> **Supplied data**
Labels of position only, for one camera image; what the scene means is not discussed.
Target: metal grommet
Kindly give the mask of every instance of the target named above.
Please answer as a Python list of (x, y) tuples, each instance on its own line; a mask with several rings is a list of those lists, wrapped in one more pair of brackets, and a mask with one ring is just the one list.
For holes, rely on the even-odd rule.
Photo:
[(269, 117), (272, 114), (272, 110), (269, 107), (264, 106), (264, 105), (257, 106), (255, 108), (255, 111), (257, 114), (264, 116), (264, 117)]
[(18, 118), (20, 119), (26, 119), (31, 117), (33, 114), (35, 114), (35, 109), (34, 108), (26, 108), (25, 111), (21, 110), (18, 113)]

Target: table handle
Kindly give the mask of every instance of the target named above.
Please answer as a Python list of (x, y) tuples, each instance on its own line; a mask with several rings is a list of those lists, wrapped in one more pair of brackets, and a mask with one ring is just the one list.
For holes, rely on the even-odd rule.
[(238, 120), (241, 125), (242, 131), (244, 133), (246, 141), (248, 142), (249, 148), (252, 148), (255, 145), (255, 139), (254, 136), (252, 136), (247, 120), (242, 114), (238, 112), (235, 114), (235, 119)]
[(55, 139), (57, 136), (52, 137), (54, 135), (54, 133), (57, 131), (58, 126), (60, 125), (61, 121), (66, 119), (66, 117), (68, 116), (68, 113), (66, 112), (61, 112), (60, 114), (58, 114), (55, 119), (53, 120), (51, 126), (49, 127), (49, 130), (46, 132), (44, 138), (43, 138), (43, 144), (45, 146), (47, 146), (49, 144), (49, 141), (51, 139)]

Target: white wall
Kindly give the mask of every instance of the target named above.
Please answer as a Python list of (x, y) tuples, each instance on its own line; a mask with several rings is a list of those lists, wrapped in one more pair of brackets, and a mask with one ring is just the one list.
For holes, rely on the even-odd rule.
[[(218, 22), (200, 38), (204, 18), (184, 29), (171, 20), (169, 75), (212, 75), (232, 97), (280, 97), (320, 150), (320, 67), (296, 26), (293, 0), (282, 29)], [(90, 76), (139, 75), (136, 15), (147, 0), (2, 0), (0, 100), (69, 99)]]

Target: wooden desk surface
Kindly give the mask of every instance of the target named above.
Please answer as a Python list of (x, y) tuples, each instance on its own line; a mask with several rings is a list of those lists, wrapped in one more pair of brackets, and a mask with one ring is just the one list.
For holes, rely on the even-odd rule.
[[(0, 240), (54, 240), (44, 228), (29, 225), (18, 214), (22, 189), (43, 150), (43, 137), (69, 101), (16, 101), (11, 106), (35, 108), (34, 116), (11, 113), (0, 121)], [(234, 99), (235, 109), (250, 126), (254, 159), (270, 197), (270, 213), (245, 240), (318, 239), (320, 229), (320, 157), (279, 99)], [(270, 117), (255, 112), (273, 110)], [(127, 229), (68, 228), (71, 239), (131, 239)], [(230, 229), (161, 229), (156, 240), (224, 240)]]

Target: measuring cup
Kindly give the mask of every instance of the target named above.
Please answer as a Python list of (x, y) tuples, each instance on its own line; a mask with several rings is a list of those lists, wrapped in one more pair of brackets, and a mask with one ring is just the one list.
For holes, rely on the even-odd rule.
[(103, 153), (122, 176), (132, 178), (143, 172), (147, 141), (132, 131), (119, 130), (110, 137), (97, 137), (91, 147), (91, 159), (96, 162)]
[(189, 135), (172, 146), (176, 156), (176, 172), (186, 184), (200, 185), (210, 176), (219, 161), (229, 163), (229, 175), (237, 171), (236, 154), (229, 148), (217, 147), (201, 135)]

> **Your assignment**
The answer must be the complete listing, repeated exactly.

> **Expected answer**
Labels of position only, for one camera image; what the scene means is not discussed.
Target: metal grommet
Kindly give the mask of every instance of the target named above.
Please answer as a Python list of (x, y) tuples, each instance on its own line; a mask with several rings is a list of those lists, wrapped in one more pair of brackets, and a mask with one ring is just the one list.
For holes, rely on the even-odd rule.
Photo:
[(269, 117), (272, 114), (272, 110), (269, 107), (264, 106), (264, 105), (257, 106), (255, 108), (255, 111), (257, 114), (264, 116), (264, 117)]
[(18, 118), (20, 119), (26, 119), (31, 117), (33, 114), (35, 114), (35, 109), (34, 108), (26, 108), (25, 111), (21, 110), (18, 113)]

Target: table handle
Kindly give the mask of every instance of the target named above.
Please answer as a Python list of (x, y) tuples, each instance on its own line; a mask with several rings is a list of those lists, wrapped in one more pair of brackets, and a mask with one ring is just the one list.
For holes, rely on the even-odd rule.
[(238, 120), (241, 125), (242, 131), (244, 133), (246, 141), (248, 142), (249, 148), (252, 148), (255, 145), (255, 139), (254, 136), (252, 136), (247, 120), (242, 114), (238, 112), (235, 114), (235, 119)]
[(55, 139), (57, 136), (52, 137), (54, 135), (54, 133), (57, 131), (58, 126), (60, 125), (61, 121), (66, 119), (66, 117), (68, 116), (68, 113), (66, 112), (61, 112), (60, 114), (58, 114), (55, 119), (53, 120), (51, 126), (49, 127), (49, 130), (46, 132), (44, 138), (43, 138), (43, 144), (45, 146), (47, 146), (49, 144), (49, 141), (51, 139)]

Target: white wall
Kindly give the mask of every instance of the target named above.
Please answer as a Python list of (x, y) tuples, each instance on its own line; a mask with several rings is a list of those lists, wrapped in one more pair of brackets, and a mask with one ring is just the one list.
For holes, rely on the even-odd rule.
[[(218, 22), (200, 38), (204, 18), (184, 29), (171, 20), (169, 75), (212, 75), (232, 97), (280, 97), (320, 150), (320, 67), (296, 26), (293, 0), (282, 29)], [(90, 76), (139, 75), (136, 15), (147, 0), (2, 0), (0, 100), (69, 99)]]

Target: wooden desk surface
Kindly give the mask of every instance of the target named above.
Please answer as a Python list of (x, y) tuples, each instance on its own line; a mask with several rings is a list of those lists, wrapped in one more pair of brackets, and a mask with one ring is just the one list.
For holes, rely on the even-odd rule.
[[(0, 240), (54, 240), (44, 228), (29, 225), (18, 214), (22, 189), (43, 150), (43, 137), (69, 101), (16, 101), (11, 106), (35, 108), (34, 116), (11, 113), (0, 121)], [(234, 99), (235, 109), (250, 126), (254, 159), (270, 197), (270, 213), (245, 240), (318, 239), (320, 229), (320, 157), (279, 99)], [(270, 117), (255, 112), (273, 110)], [(127, 229), (68, 228), (71, 239), (131, 239)], [(230, 229), (161, 229), (156, 240), (224, 240)]]

Target: measuring cup
Kindly give the mask of every instance of the target named above.
Please answer as a Python list of (x, y) tuples, each instance on its own line; a mask with several rings is a list of those lists, wrapped in one more pair of brackets, and a mask with one ring is just the one list.
For holes, rely on the even-odd rule.
[(103, 153), (122, 176), (132, 178), (143, 172), (147, 141), (132, 131), (119, 130), (110, 137), (97, 137), (91, 147), (91, 159), (96, 162)]
[(189, 135), (172, 146), (176, 156), (176, 172), (186, 184), (200, 185), (210, 176), (219, 161), (229, 163), (229, 175), (237, 171), (236, 154), (229, 148), (217, 147), (201, 135)]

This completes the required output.